Secondo Gandolfo, Gavini e Moretti, la mano di Petrini a Lanciano lavorò anche al cantieri della chiesa di Sant'Agostino, che risulta essere una versione più equilibrata e sintetica del fastoso capolavoro di Santa Maria Maggiore, ugualmente lavorò al rosone della chiesa di Santa Lucia, molto più originale del modesto portale, la congettura che la bottega lancianese abbia messo mano al rosone, è mostrata dal Gandolfo anche per il rosone della facciata del duomo di San Leucio di Atessa, che sarebbe datato 1312, come leggeva Vincenzo Bindi, data ora scomparsa.
Il portale troppo modesto per essere accostato a un salto di qualità così enorme quale il portale di Santa Maria maggiore di Lanciano (1317) fu attribuito a modesti imitatori dei portali di scuola federiciana, risultando anche più modesto del portale laterale della chiesa lancianese; invece il rosone, malgrado delle evidenti mancanze, e nonostante il Moretti lo dati al 1320 ca. anno in cui si completava il cantiere del duomo di San Pardo a Larino, che dalla critica è stato accostato, per perfezione, immediatamente al modello lancianese di Santa Maria Maggiore (vedasi il Crocifisso a Y sulla lunetta), è stato giudicato come opera di maestri delegati forse dal Petrini per il suo completamento, se bisogna accettare la lezione del Moretti riguardo alla datazione del 1319-20, lavoro comunque lontano dalle opere perriniane.

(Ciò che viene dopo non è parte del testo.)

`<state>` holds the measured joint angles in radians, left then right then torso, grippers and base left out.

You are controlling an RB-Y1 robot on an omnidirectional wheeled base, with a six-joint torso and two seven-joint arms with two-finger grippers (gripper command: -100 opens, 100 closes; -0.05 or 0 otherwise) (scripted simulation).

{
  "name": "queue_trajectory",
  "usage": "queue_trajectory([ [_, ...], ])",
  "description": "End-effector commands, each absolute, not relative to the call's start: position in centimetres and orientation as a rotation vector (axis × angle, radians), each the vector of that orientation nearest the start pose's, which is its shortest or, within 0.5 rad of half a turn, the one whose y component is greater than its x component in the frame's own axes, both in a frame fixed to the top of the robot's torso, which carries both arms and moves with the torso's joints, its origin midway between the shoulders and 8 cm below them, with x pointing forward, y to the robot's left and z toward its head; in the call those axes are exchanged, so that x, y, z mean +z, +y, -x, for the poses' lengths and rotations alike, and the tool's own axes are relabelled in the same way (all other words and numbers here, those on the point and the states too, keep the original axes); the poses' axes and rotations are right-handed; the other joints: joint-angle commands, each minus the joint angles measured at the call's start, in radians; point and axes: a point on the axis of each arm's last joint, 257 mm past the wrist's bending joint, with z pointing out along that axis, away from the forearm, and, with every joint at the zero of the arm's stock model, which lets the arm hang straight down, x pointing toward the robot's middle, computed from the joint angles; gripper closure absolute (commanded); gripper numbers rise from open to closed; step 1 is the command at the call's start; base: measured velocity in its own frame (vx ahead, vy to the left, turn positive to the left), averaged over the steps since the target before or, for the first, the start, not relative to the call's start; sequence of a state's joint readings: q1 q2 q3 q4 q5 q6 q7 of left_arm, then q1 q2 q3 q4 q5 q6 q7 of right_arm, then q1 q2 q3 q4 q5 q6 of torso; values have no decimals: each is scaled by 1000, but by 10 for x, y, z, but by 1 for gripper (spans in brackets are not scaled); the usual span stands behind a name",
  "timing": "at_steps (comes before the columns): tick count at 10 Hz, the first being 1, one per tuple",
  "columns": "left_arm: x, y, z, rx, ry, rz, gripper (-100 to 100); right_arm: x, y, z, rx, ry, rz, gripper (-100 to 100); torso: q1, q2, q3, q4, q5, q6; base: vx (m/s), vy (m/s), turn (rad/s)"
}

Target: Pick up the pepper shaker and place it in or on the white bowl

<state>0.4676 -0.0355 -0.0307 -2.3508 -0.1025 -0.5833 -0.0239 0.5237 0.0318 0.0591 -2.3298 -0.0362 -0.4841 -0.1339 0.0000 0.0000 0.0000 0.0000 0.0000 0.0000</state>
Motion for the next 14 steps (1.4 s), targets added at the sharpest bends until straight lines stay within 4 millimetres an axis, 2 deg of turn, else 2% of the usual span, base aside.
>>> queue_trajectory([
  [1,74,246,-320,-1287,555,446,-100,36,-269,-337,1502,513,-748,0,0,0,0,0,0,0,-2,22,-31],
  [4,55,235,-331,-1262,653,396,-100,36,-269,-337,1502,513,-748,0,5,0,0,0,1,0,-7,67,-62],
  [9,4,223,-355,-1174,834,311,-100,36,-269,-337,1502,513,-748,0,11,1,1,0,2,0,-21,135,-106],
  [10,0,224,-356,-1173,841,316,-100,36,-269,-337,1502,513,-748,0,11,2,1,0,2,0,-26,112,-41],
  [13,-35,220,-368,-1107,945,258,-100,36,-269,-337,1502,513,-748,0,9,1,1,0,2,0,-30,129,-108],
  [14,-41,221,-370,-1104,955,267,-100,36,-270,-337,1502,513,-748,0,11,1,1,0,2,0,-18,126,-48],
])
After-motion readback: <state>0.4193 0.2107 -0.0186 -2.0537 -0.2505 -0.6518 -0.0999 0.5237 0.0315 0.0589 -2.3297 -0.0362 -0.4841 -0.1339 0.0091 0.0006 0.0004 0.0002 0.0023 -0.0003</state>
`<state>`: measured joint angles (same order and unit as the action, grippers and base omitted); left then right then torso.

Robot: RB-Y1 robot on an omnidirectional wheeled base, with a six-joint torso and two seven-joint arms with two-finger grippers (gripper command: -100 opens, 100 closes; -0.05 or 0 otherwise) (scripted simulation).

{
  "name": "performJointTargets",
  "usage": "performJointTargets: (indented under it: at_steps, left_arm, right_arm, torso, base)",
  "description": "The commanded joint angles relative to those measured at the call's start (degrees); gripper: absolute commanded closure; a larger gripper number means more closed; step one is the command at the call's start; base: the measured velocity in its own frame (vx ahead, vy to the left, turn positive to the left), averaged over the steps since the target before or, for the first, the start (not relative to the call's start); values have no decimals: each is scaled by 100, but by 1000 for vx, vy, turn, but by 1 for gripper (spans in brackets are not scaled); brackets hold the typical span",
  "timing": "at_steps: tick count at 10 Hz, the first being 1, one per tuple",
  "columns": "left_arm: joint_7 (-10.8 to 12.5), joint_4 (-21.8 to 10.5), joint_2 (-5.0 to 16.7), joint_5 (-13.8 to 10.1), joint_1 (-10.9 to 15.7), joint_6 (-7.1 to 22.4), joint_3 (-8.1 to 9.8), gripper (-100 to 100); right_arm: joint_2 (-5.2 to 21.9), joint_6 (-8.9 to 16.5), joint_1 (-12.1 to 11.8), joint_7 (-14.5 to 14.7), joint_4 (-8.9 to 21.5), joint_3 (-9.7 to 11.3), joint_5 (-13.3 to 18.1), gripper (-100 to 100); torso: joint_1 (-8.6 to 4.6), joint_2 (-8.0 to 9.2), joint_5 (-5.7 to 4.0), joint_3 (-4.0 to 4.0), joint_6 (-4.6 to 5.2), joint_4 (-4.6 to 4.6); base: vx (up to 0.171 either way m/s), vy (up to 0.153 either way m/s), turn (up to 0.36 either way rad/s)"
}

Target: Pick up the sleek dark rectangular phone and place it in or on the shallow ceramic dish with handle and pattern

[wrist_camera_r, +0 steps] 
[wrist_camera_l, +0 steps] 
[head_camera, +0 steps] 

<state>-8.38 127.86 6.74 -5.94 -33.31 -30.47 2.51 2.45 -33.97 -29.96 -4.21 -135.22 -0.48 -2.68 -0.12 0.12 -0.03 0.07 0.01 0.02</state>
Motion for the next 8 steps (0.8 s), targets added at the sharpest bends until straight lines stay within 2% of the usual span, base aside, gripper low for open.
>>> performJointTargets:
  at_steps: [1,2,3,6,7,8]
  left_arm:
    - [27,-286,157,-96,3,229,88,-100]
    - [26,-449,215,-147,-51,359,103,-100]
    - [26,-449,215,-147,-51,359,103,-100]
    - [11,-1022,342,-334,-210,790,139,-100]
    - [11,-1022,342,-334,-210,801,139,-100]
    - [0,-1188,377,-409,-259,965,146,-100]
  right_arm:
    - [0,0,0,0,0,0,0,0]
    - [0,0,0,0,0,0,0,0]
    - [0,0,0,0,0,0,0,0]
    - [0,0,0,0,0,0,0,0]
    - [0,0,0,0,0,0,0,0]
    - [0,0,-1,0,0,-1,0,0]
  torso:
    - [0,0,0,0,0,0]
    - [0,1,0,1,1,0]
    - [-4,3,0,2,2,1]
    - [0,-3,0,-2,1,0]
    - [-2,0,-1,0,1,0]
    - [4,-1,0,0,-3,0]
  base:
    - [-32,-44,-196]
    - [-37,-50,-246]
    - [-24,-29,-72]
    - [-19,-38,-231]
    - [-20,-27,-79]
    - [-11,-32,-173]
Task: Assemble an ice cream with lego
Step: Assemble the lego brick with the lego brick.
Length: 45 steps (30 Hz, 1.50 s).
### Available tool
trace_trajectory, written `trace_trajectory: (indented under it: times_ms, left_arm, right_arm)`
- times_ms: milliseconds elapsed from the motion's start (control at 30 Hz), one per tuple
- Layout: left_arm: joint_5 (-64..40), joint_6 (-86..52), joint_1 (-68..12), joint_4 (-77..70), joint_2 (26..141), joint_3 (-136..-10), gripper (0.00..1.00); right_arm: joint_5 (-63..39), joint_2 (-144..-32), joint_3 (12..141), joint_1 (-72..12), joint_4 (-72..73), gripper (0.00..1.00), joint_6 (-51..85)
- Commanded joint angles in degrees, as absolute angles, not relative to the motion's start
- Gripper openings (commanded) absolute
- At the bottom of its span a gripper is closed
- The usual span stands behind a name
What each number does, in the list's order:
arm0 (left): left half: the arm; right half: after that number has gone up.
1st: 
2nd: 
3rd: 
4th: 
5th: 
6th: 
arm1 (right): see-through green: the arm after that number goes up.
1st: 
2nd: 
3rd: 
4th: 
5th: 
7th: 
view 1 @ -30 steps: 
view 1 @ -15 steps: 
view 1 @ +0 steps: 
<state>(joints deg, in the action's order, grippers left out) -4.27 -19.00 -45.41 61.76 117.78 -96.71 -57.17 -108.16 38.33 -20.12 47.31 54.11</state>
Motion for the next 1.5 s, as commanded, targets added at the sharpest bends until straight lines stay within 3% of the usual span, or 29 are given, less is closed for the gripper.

Un'altra scuola di Petrini? Il maestro Rogerio de Fragenis

Portale superstite della chiesa di San Pietro, Vasto

Altra questione sulla paternità di Petrini è data dalla scomparsa chiesa di San Francesco a Monteodorisio, paese vicino a Vasto, città dove nell'architettura gotica operava un tal Rogerio o Ruggiero de Fragenis (secondo alcuni nativo del paese di Fraine vicino Vasto), che realizzò i portali del duomo di San Giuseppe (allora chiesa degli agostiniani dedicata a Santa Margherita) e della chiesa collegiata di San Pietro. 


Portale e duomo di San Giuseppe, Vasto
 
Il Chiappini pensa che il portale potesse essere stato realizzato da tal Rogerio, che lavorò un cinquantennio dopo l'ultima attestazione di lavori perriniani (l'anno 1319), e che tale portale di Monteodorisio dovesse essere accostato a quelli di Agnone, delle chiese di Sant'Emidio e di San Francesco.
Gandolfo pur non citando la congettura di Aniceto Chiappini, stima che in Abruzzo dopo Petrini operò quest'altra bottega, che dovette avere molto a cuore l'opera di Francesco Petrini, date le somiglianze quasi identiche dell'impostazione dell'architettura, con la ghimberga, le modanature a diversi stili, i leoni stilofori, i telamoni per le colonne del rosone, ecc., insomma rispettarono tutto il bagaglio culturale del gotico che Petrini rielaborò e propose in un unico blocco per il lavoro di Santa Maria Maggiore. La chiesa di San Francesco di Monteodorisio, abbandonata dall'800, essendo a rischio crollo, fu demolita nel 1964, e il portale smontato, e conservato nel deposito comunale. Dalle fotografie storiche si evince che sia il portale che il rosone rispettano abbastanza fedelmente, benché in maniera piuttosto povera, i canoni di Francesco Petrini, ma non si può stabilire con certezza la sua paternità; pur considerando comunque il fatto che il paese si trova sulla linea del tratturo che da Lanciano porta a Vasto, e di conseguenza ad Agnone e Larino, verso Termoli, terre che il Perrini attraversò per realizzare l'opera della cattedrale larinese.